Съ незапамятныхъ временъ въ одномъ изъ сосѣднихъ со скалою замковъ жилъ старый графъ Бруно со своимъ сыномъ Германномъ, юношей лѣтъ двадцати. Много наслышавшись о прекрасной Лорѣ, Германнъ, наконецъ, кончилъ тѣмъ, что влюбился въ нимфу, ни разу не видавъ ея. Онъ сталъ бродить по вечерамъ въ окрестностяхъ скалы съ цитрою въ рукахъ и — говоря словами Грагана — «выражалъ свою тоску тихимъ пѣніемъ». Въ одну изъ такихъ прогулокъ вершина скалы внезапно была окружена яркимъ свѣтомъ и какъ бы сіяніемъ, которое, уменьшаясь мало-по-малу въ объемѣ, приняло, наконецъ, образъ прекрасной Лоры.
«Испустивъ крикъ радости, юноша бросилъ цитру и, протягивая руки, сталъ звать по имени это таинственное существо, которое, казалось, съ любовію стремилось къ нему и дружески манило его; мало того, если только слухъ не обманывалъ его, она звала его по имени невыразимо сладкимъ именемъ, который сулилъ ему любовь. Внѣ себя отъ восторга юноша лишился чувствъ и упалъ на землю.
„Послѣ этого онъ сильно перемѣнился. Онъ бродилъ, какъ во снѣ, думая только о своей феѣ и не заботясь ни о чемъ болѣе.

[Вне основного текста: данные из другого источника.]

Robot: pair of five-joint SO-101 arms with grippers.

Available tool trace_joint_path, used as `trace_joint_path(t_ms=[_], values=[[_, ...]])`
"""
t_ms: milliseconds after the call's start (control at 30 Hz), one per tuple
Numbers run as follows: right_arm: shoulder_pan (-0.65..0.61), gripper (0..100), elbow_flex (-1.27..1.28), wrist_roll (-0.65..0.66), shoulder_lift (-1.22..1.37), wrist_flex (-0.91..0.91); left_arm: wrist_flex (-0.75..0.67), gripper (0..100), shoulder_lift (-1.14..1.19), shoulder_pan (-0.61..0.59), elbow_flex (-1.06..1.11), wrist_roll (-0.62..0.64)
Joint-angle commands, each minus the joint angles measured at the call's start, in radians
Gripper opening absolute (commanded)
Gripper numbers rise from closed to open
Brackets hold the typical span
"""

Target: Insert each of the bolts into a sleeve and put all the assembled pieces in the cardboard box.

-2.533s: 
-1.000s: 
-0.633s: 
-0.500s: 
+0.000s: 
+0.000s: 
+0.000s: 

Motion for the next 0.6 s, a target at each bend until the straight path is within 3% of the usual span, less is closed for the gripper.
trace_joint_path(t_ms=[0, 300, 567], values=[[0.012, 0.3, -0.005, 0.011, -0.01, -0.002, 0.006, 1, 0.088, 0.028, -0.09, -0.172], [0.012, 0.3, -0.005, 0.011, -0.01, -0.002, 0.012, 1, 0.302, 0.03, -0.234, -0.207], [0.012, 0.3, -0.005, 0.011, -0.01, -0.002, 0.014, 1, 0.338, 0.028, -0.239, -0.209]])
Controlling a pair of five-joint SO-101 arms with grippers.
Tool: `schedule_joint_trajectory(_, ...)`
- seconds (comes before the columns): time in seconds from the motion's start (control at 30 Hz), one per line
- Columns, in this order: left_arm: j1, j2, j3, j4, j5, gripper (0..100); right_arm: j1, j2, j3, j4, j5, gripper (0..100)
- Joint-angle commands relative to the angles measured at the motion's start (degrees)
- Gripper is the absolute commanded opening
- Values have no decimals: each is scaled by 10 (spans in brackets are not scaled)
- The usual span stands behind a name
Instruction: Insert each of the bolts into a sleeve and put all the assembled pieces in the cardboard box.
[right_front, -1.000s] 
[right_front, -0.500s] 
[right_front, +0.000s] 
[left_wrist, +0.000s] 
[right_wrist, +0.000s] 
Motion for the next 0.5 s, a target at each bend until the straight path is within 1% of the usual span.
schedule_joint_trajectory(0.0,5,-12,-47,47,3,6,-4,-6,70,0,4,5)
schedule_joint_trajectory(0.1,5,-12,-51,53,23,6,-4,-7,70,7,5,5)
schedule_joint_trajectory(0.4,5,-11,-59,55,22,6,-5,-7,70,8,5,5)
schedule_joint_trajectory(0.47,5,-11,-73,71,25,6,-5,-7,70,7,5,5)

„Старый графъ съ печалью замѣчалъ такую перемѣну въ своемъ сынѣ, но не могъ догадаться о причинѣ ея; всѣ усилія развлечь юношу и вернуть ему прежнюю веселость не имѣли успѣха. Тогда старый графъ попробовалъ прибѣгнуть къ своей отеческой власти. Онъ приказалъ юношѣ готовиться къ выступленію въ походъ, и юноша повиновался.
Грагамъ говоритъ:
«Однажды вечеромъ, незадолго передъ выступленіемъ, желая еще разъ посѣтить скалу Лей и посвятить нимфѣ Рейна еще нѣсколько вздоховъ, романсовъ и звуковъ своей цитры, онъ сѣлъ въ свою лодку и, взявъ съ собой одного изъ своихъ вѣрныхъ товарищей, поплылъ внизъ по теченію. Вся окрестность была ярко освѣщена серебристымъ свѣтомъ луны; крутые гористые берега представлялись въ самыхъ фантастическихъ образахъ, а высокіе дубы, стоящіе по обоимъ берегамъ, простирали свои вѣтви по направленію къ Германну. Когда они приблизились къ Леѣ, и стремительное теченіе подхватило ихъ лодку, то спутникъ его, охваченный неизъяснимымъ ужасомъ, началъ просить позволенія пристать къ берегу, но рыцарь ударилъ по струнамъ своей гитары и запѣлъ:
Не особенно было умно хотя бы и то, что Германнъ отправился къ скалѣ. Но еще большей ошибкой было то, что онъ запѣлъ такую пѣсню. На этотъ разъ Лорелея уже не „называла его по имени невыразимо сладкимъ шепотомъ“. Нѣтъ, эта пѣсня мгновенно и притомъ совершенно „иначе“ подѣйствовала на нее, но, кромѣ того, она же послужила къ тому, что вся окрестная область была повержена въ печаль, такъ какъ:
„Едва прозвучали въ воздухѣ эти слова, какъ повсюду послышались звуки и шумъ, какъ бы въ водѣ и надъ водою начали раздаваться голоса. На скалѣ Лей показалось пламя, надъ которымъ появилась волшебница; она, какъ и раньше, ясно и настоятельно манила правою рукою ослѣпленнаго рыцаря, въ то время какъ въ лѣвой рукѣ у нея былъ жезлъ, которымъ она вызывала себѣ на помощь волны. Волны начали плескать къ небу; лодка опрокинулась и всѣ усилія пловцовъ были тщетны; волны поднимались все выше и выше и, ударяясь о твердыя скалы, разбили лодку въ куски. Юноша утонулъ въ пучинѣ, но спутникъ его былъ выкинутъ на беретъ громадной водной“.
Въ теченіе многихъ столѣтій о Лорелеѣ разсказывалось много худого, но въ данномъ случаѣ поведеніе ея заслуживаетъ несомнѣнно одобренія. Однимъ уже этимъ она можетъ завоевать симпатію и заставить позабыть всѣ ея преступленія и помнить только одинъ послѣдній хорошій поступокъ, которымъ она увѣнчала и закончила свою карьеру.